I’m also revising some of what my goals are for this December and then what 2014 will look like. I have things to do and revisions to make. I know it seems simple, but it’s not. Not really. But that’s part of what it takes to move forward. I know once I get passed this hard portion of the next couple of weeks– things will settle down and it’ll be a matter of applying what I’ve learned in class– and getting better at it– but right now, everything is so new, I get overwhelmed quickly. I don’t want to mess up and I honestly like my new job. I really do. That said– I need to find a new balance once this hard part is done. So, I need to make some hard choices and figure out how I’m going to make things work. I just hate how it makes me feel inside– like I failed people. That, I hate. I absolutely hate.

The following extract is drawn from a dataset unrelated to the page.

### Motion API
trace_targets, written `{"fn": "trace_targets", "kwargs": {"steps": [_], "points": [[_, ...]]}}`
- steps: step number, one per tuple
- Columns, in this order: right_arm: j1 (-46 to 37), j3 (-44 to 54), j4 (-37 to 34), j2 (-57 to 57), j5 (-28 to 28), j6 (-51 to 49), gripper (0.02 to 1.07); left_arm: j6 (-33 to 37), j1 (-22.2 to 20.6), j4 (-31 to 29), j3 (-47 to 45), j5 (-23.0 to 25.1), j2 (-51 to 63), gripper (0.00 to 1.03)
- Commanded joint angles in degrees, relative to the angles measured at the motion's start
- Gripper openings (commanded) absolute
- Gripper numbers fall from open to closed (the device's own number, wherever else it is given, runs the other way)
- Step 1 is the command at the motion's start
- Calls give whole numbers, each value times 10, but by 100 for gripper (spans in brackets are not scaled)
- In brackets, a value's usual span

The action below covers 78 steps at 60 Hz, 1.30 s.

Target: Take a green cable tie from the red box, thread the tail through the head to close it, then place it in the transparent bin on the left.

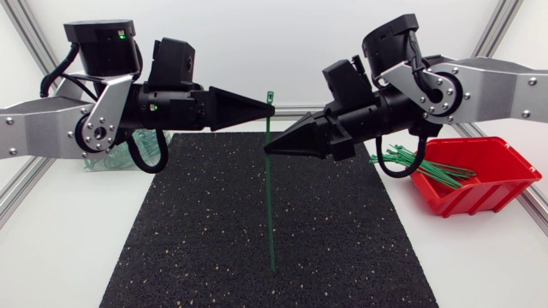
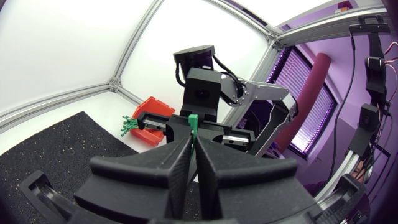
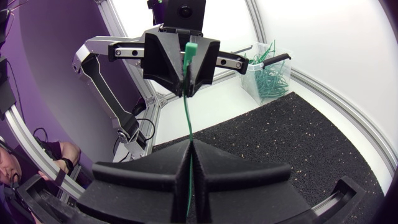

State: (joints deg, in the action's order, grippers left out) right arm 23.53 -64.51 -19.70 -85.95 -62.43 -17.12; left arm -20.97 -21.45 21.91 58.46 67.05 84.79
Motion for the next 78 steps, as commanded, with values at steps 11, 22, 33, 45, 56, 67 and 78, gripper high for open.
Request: {"fn": "trace_targets", "kwargs": {"steps": [11, 22, 33, 45, 56, 67, 78], "points": [[-3, 15, -4, 6, -6, 1, 8, 8, -3, -5, -5, -7, -9, 4], [-3, 22, -1, 17, -4, -1, 8, 8, -3, -17, -3, -17, -9, 4], [-3, 33, 1, 25, 10, -3, 12, 8, -6, -51, 7, -60, -16, 4], [0, 48, -5, 47, 46, -19, 38, 9, 0, -93, 17, -99, -18, 3], [17, 63, -7, 67, 83, -31, 48, 19, 12, -132, 27, -104, -10, 3], [28, 80, -8, 88, 122, -42, 51, 15, 15, -169, 37, -85, -4, 3], [27, 86, -28, 101, 139, -42, 58, 4, 20, -224, 61, -56, 19, 3]]}}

ROW80 Update: I’m so behind in this, I’m sorry. I’ve managed to do my proposal and 3 chapters. So, that’s good. Yay! I’ve done at least 3k this week. Yay! Next week is working to get writing done period. At this point, I don’t care what. I’m writing words for stories. I’m hoping it just works for me. I know that sounds terrible, but I might have to adapt myself to that point. Right now, I need to write for writing and let it all go. For next month– I have to get my Christmas story self-pub done, edited, and get cover art for it. Beyond that– I need to start revisions for my Christmas submission that needs to turn into another holiday story. Then beyond that– I need to work on the Easter story, if it gets accepted. So, we’ll see how it goes from here. That’s the plan. So far. It might change depending on how things work out.